Scan the data below. Pull out each line where "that" occurs.

_Given information_:
- Opening Delimiter -
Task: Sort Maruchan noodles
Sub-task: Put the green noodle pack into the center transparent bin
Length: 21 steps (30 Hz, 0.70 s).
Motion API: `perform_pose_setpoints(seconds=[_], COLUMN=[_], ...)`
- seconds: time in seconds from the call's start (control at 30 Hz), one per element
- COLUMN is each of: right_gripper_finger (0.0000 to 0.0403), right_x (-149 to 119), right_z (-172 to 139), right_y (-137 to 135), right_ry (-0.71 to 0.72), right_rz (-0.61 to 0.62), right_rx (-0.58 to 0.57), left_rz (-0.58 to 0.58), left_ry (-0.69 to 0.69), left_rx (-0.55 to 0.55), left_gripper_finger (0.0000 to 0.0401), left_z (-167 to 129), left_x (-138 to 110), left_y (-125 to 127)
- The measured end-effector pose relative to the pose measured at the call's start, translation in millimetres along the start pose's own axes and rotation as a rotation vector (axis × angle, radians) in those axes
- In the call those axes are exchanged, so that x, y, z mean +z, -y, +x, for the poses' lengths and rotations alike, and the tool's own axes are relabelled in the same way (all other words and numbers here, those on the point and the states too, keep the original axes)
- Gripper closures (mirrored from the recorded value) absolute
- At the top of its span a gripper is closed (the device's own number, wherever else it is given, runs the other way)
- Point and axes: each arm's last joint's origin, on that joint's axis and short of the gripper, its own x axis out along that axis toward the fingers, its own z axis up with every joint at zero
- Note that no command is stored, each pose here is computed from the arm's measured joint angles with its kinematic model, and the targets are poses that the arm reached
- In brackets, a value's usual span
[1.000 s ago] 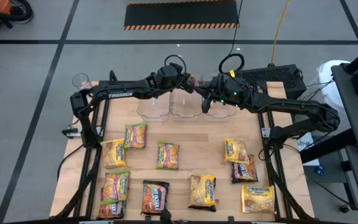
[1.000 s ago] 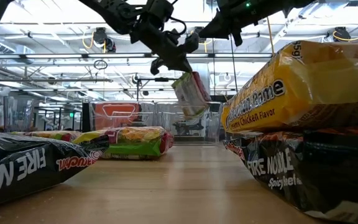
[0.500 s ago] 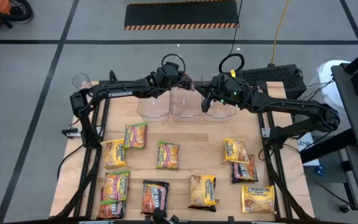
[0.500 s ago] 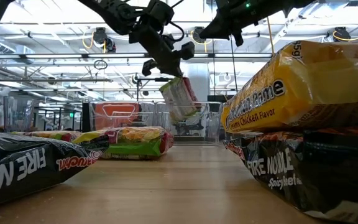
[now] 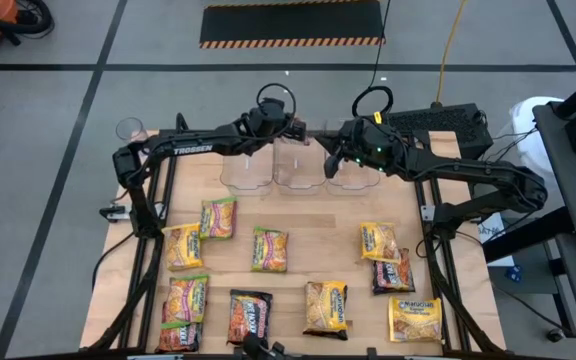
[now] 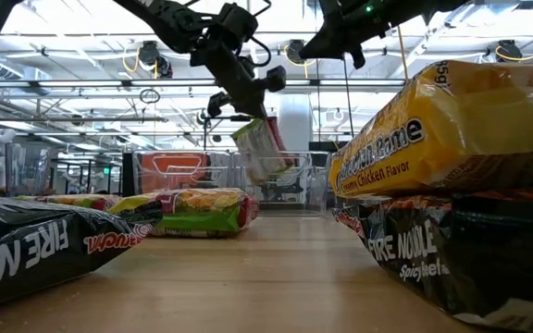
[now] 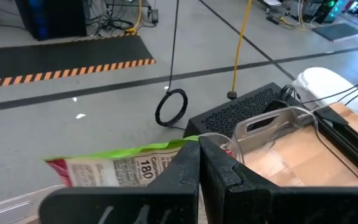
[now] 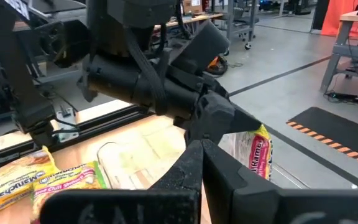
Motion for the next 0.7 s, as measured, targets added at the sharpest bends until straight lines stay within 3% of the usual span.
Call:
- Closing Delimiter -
_Answer box_:
- In the call those axes are exchanged, so that x, y, z mean +z, -y, +x, for the poses' lengths and rotations alike, and the tool's own axes are relabelled in the same way (all other words and numbers here, those on the point and the states too, keep the original axes)
- Point and axes: each arm's last joint's origin, on that joint's axis and short of the gripper, its own x axis out along that axis toward the fingers, its own z axis up with every joint at zero
- Note that no command is stored, each pose here is computed from the arm's measured joint angles with its kinematic model, and the targets are poses that the arm reached

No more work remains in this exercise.